In Sala. Pussy Riot: A Punk Prayer
Per gli incontri di HUB è stato proiettato il documentario di Lerner e Pozdorovkin sulla ribellione in formato musicale del gruppo punk russo delle Pussy Riot.
Il Marzo 2012 segna una data importante nella recente storia sociale della Russia. Tre attiviste del gruppo Pussy Riot (Nadia, Masha e Katia) si introducono nell’antica Cattedrale moscovita di Cristo Salvatore e recitano una preghiera punk dal forte tono polemico e anticonformista dal titolo “Madre di Dio diventa una femminista e liberaci da Putin”.
Il gesto delle tre donne, subito fermate e arrestate dalle forze dell’ordine, suscita reazioni forti sia da parte del capo del governo russo sia delle alte autorità ortodosse e pone inizio ad un lungo calvario giudiziario. Una vicenda ripercorsa con precisione e contezza dei fatti da Mike Lerner e Maxim Pozdorovkin che nel loro documentario, Pussy Riot: A Punk Prayer, raccontano il clamore mediatico di quei mesi attraverso immagini inedite e le dichiarazioni di chi conosce le protagoniste fin dall’infanzia.
“L’arte non è uno specchio per riflettere la realtà, ma un martello con cui darle forma.”
Questa frase di Bertold Brecht, posta ad inizio del documentario, riassume al meglio la volontà del movimento Pussy Riot di utilizzare il loro linguaggio musicale, il punk, per smuovere le coscienze e contestare una società maschilista ed ancorata ad ideali troppo conservatori.

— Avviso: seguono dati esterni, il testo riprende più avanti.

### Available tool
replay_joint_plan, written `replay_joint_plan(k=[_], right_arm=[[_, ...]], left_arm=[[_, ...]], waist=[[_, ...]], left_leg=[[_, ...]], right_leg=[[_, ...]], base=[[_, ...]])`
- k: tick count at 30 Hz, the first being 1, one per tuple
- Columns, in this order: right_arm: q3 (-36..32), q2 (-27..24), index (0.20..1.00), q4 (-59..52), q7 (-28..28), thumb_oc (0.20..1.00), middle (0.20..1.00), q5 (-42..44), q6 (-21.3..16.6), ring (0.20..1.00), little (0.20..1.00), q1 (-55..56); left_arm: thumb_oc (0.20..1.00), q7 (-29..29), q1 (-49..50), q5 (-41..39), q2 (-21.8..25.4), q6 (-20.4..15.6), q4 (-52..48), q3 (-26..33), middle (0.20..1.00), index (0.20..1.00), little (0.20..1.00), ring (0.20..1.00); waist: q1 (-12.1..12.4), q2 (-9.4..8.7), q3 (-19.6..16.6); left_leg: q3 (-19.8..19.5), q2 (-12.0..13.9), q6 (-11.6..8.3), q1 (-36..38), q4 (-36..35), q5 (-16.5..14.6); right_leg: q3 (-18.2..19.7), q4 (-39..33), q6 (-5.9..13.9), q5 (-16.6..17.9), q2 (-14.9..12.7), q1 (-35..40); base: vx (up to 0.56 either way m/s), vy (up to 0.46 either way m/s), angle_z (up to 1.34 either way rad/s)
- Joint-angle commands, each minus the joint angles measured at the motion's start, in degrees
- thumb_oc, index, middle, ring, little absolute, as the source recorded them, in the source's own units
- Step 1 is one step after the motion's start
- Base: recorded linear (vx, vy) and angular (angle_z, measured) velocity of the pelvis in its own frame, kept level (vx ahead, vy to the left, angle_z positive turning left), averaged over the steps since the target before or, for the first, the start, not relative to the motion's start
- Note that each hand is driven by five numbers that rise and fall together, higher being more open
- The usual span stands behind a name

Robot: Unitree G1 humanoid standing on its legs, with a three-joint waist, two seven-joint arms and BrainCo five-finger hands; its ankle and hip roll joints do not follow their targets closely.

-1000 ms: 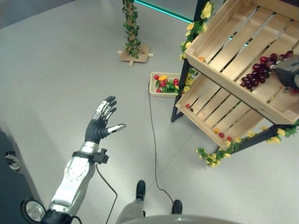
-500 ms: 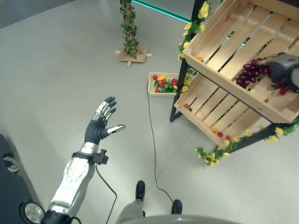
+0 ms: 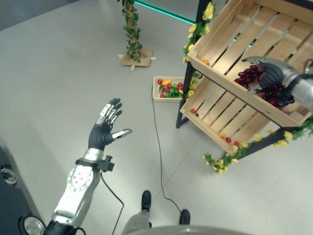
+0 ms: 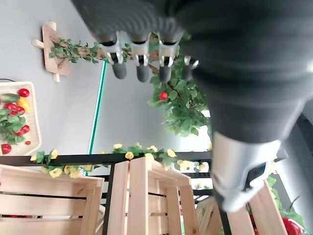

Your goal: Pick up the fruits from the basket on one side to the basket on the other side

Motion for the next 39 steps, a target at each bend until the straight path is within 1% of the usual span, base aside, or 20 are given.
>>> replay_joint_plan(k=[1, 2, 3, 4, 7, 12, 15, 20, 21, 22, 28, 29, 31, 32, 33, 35, 36, 37, 38, 39], right_arm=[[-4.16, 1.08, 1.000, -1.95, -3.40, 1.000, 1.000, 3.16, -1.65, 1.000, 1.000, -0.84], [-5.88, 2.16, 1.000, -2.15, -4.33, 1.000, 1.000, 3.59, -1.86, 1.000, 1.000, 0.47], [-10.13, 5.01, 1.000, -3.99, -6.47, 1.000, 1.000, 5.02, -3.14, 1.000, 1.000, 3.50], [-10.77, 5.03, 1.000, -4.25, -6.45, 1.000, 1.000, 4.95, -3.10, 1.000, 1.000, 4.18], [-16.93, 9.50, 1.000, -7.57, -8.99, 1.000, 1.000, 4.83, -4.26, 1.000, 1.000, 9.58], [-21.40, 14.30, 1.000, -12.46, -11.61, 1.000, 1.000, 4.21, -5.55, 1.000, 1.000, 13.58], [-23.70, 15.86, 1.000, -15.29, -13.12, 1.000, 1.000, 2.30, -6.13, 1.000, 1.000, 15.44], [-26.98, 21.93, 1.000, -20.23, -17.38, 1.000, 1.000, -0.54, -7.62, 1.000, 1.000, 18.84], [-27.04, 21.96, 1.000, -20.29, -17.38, 1.000, 1.000, -0.56, -7.60, 1.000, 1.000, 18.91], [-27.13, 23.86, 1.000, -22.41, -18.05, 1.000, 1.000, -1.64, -8.24, 1.000, 1.000, 19.59], [-27.17, 28.45, 1.000, -27.18, -17.48, 1.000, 1.000, -1.69, -9.33, 1.000, 1.000, 22.32], [-26.62, 30.90, 1.000, -29.26, -16.47, 1.000, 1.000, -0.42, -9.83, 1.000, 1.000, 23.18], [-26.23, 33.08, 1.000, -30.52, -15.25, 1.000, 1.000, 0.97, -9.89, 1.000, 1.000, 24.47], [-26.27, 33.13, 1.000, -30.61, -15.18, 1.000, 1.000, 1.01, -9.85, 1.000, 1.000, 24.57], [-26.60, 36.23, 1.000, -31.07, -14.33, 1.000, 1.000, 2.57, -9.89, 1.000, 1.000, 26.97], [-26.59, 37.50, 1.000, -30.71, -14.03, 1.000, 1.000, 3.14, -9.87, 1.000, 1.000, 27.93], [-25.97, 40.34, 1.000, -28.22, -13.56, 1.000, 1.000, 4.28, -9.53, 1.000, 1.000, 30.06], [-25.96, 40.35, 1.000, -28.21, -13.56, 1.000, 1.000, 4.28, -9.54, 1.000, 1.000, 30.05], [-24.51, 41.99, 1.000, -25.14, -13.07, 1.000, 1.000, 4.32, -8.73, 1.000, 1.000, 31.18], [-23.99, 42.08, 1.000, -23.54, -12.87, 1.000, 1.000, 2.82, -8.32, 1.000, 1.000, 32.17]], left_arm=[[1.000, 0.61, -0.66, 1.35, 1.21, -4.15, -3.92, 2.34, 1.000, 1.000, 1.000, 1.000], [1.000, 0.79, -0.58, 1.50, 1.19, -4.30, -3.97, 2.39, 1.000, 1.000, 1.000, 1.000], [1.000, 1.30, -0.61, 1.92, 0.72, -4.47, -3.81, 2.48, 1.000, 1.000, 1.000, 1.000], [1.000, 1.32, -0.62, 1.94, 0.91, -4.47, -3.82, 2.36, 1.000, 1.000, 1.000, 1.000], [1.000, 1.79, -0.57, 2.45, 0.75, -4.68, -3.33, 2.22, 1.000, 1.000, 1.000, 1.000], [1.000, 2.46, 0.14, 2.89, 0.02, -4.91, -3.12, 2.04, 1.000, 1.000, 1.000, 1.000], [1.000, 2.70, 0.39, 3.55, 0.17, -5.19, -2.86, 2.44, 1.000, 1.000, 1.000, 1.000], [1.000, 3.80, 0.61, 4.42, 0.28, -5.55, -2.50, 2.33, 1.000, 1.000, 1.000, 1.000], [1.000, 3.80, 0.62, 4.42, 0.31, -5.55, -2.51, 2.31, 1.000, 1.000, 1.000, 1.000], [1.000, 3.91, 0.74, 4.65, 0.14, -5.59, -2.14, 2.20, 1.000, 1.000, 1.000, 1.000], [1.000, 3.74, 1.58, 4.82, 0.04, -5.30, -1.59, 2.43, 1.000, 1.000, 1.000, 1.000], [1.000, 4.05, 2.17, 4.12, -0.87, -4.94, -0.01, 2.81, 1.000, 1.000, 1.000, 1.000], [1.000, 4.37, 2.93, 3.31, -1.81, -4.47, 2.47, 3.64, 1.000, 1.000, 1.000, 1.000], [1.000, 4.35, 2.97, 3.30, -1.77, -4.50, 2.51, 3.65, 1.000, 1.000, 1.000, 1.000], [1.000, 5.20, 4.30, 2.26, -3.33, -3.96, 5.66, 5.17, 1.000, 1.000, 1.000, 1.000], [1.000, 5.44, 4.54, 2.20, -3.56, -3.63, 6.86, 5.60, 1.000, 1.000, 1.000, 1.000], [1.000, 6.39, 4.63, 2.49, -4.32, -3.03, 11.41, 6.60, 1.000, 1.000, 1.000, 1.000], [1.000, 6.39, 4.62, 2.49, -4.31, -3.05, 11.43, 6.60, 1.000, 1.000, 1.000, 1.000], [1.000, 7.14, 4.74, 2.73, -4.98, -2.78, 14.42, 7.75, 1.000, 1.000, 1.000, 1.000], [1.000, 7.43, 4.83, 4.93, -4.24, -2.78, 16.13, 9.10, 1.000, 1.000, 1.000, 1.000]], waist=[[0.23, -3.29, -2.06], [0.23, -3.22, -2.16], [0.12, -2.86, -2.28], [0.24, -3.01, -2.30], [0.47, -2.87, -2.65], [0.81, -2.56, -3.09], [1.03, -2.41, -3.23], [1.65, -2.25, -3.72], [1.67, -2.28, -3.73], [1.94, -2.23, -3.95], [2.87, -2.76, -4.67], [3.32, -3.00, -4.81], [3.89, -3.36, -4.84], [3.86, -3.41, -4.85], [4.55, -3.81, -4.80], [4.78, -4.08, -4.74], [5.52, -4.77, -4.66], [5.47, -4.79, -4.65], [6.39, -5.26, -4.52], [7.14, -5.07, -4.10]], left_leg=[[3.29, -0.43, -1.87, 8.19, -0.03, -10.01], [3.35, -0.45, -1.81, 8.22, -0.03, -10.02], [3.33, -0.54, -1.64, 8.37, -0.03, -10.13], [3.31, -0.54, -1.63, 8.38, -0.03, -10.14], [2.98, -0.59, -1.44, 8.55, -0.03, -10.34], [2.72, -0.82, -1.19, 8.75, -0.03, -10.58], [2.59, -0.89, -1.06, 8.85, -0.03, -10.58], [2.30, -1.13, -0.73, 9.06, -0.03, -10.78], [2.30, -1.13, -0.73, 9.07, -0.03, -10.78], [2.19, -1.20, -0.63, 9.21, -0.03, -10.88], [1.74, -1.39, -0.32, 9.67, -0.03, -11.09], [1.57, -1.57, -0.07, 9.97, -0.03, -11.20], [1.27, -1.87, 0.25, 10.27, -0.03, -11.18], [1.27, -1.89, 0.27, 10.32, -0.03, -11.19], [0.73, -2.39, 0.69, 10.64, 0.08, -11.16], [0.35, -2.61, 0.87, 10.74, 0.13, -11.18], [-0.79, -3.20, 1.30, 10.87, 0.02, -11.01], [-0.83, -3.21, 1.31, 10.87, 0.03, -11.00], [-2.02, -3.82, 1.84, 10.78, -0.03, -10.90], [-3.22, -4.12, 2.34, 10.49, -0.03, -10.51]], right_leg=[[0.43, 0.14, 4.61, 1.10, -2.70, -1.69], [0.49, 0.14, 4.63, 1.10, -2.69, -1.66], [0.52, 0.14, 4.65, 1.11, -2.74, -1.56], [0.50, 0.14, 4.65, 1.11, -2.75, -1.53], [0.53, 0.14, 4.64, 0.95, -2.81, -1.33], [0.33, 0.14, 4.73, 0.88, -3.03, -0.93], [0.26, 0.14, 4.82, 0.88, -3.11, -0.81], [0.08, 0.14, 4.94, 0.93, -3.27, -0.45], [0.07, 0.14, 4.94, 0.93, -3.27, -0.44], [0.07, 0.14, 5.00, 0.94, -3.33, -0.28], [-0.34, 0.14, 5.28, 1.01, -3.46, 0.23], [-0.41, 0.14, 5.39, 1.11, -3.69, 0.53], [-0.48, 0.14, 5.46, 1.16, -3.96, 0.92], [-0.49, 0.14, 5.47, 1.14, -3.98, 0.98], [-1.05, 0.14, 5.58, 1.12, -4.38, 1.66], [-1.37, 0.14, 5.67, 1.17, -4.60, 1.94], [-2.20, 0.39, 5.80, 1.38, -5.13, 2.43], [-2.24, 0.39, 5.80, 1.38, -5.14, 2.45], [-2.92, 1.96, 5.95, 1.54, -5.79, 2.29], [-3.16, 4.98, 6.04, 1.03, -6.25, 1.11]], base=[[0.00, 0.000, 0.00], [-0.01, 0.008, -0.04], [0.00, 0.005, -0.03], [0.01, 0.004, -0.05], [0.01, 0.001, -0.02], [0.00, 0.000, 0.00], [0.00, 0.000, 0.00], [0.00, 0.000, 0.00], [0.00, 0.000, 0.00], [0.00, 0.000, 0.00], [0.00, 0.007, 0.00], [0.00, 0.046, 0.02], [0.00, 0.057, 0.05], [-0.01, 0.080, 0.08], [-0.01, 0.076, 0.09], [-0.02, 0.081, 0.07], [-0.02, 0.063, 0.09], [-0.05, 0.120, 0.16], [-0.07, 0.092, 0.29], [-0.11, 0.125, 0.28]])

La loro vena artistica appare evidente non solo nelle esibizioni pubbliche con tanto di passamontagna colorati e movenze coreografiche di grande impatto visivo, ma anche nei difficili momenti delle udienze durante le quali Nadia, Masha e Katia ribadiscono il carattere sovversivo ma al tempo stesso innocuo della musica e della cultura in generale.
Sequenze nelle quali è possibile scavare nella profondità dei loro sguardi e scorgere tutta la loro determinazione e voglia di andare fino in fondo nella propria lotta, senza alcuna paura della prigione. Al loro modo di essere fiero e, per certi versi, spettacolare fa da contraltare un atteggiamento repressivo della fetta ortodossa della popolazione russa, autori di manifestazioni che fanno ben comprendere come la rivoluzione culturale auspicata dal movimento femminista sia ancora lontana dall’avverarsi.
La contrapposizione tra le due fazioni viene ben tradotta dai due registi attraverso un montaggio che con l’andare avanti della pellicola diventa sempre più serrato e funzionale a catturare l’attenzione del pubblico che, pur sapendo il finale della vicenda, non può non restare incollato allo schermo a guardare scene di piazza che fotografano al meglio il clima di tensione vissuto tra le diverse anime della popolazione russa.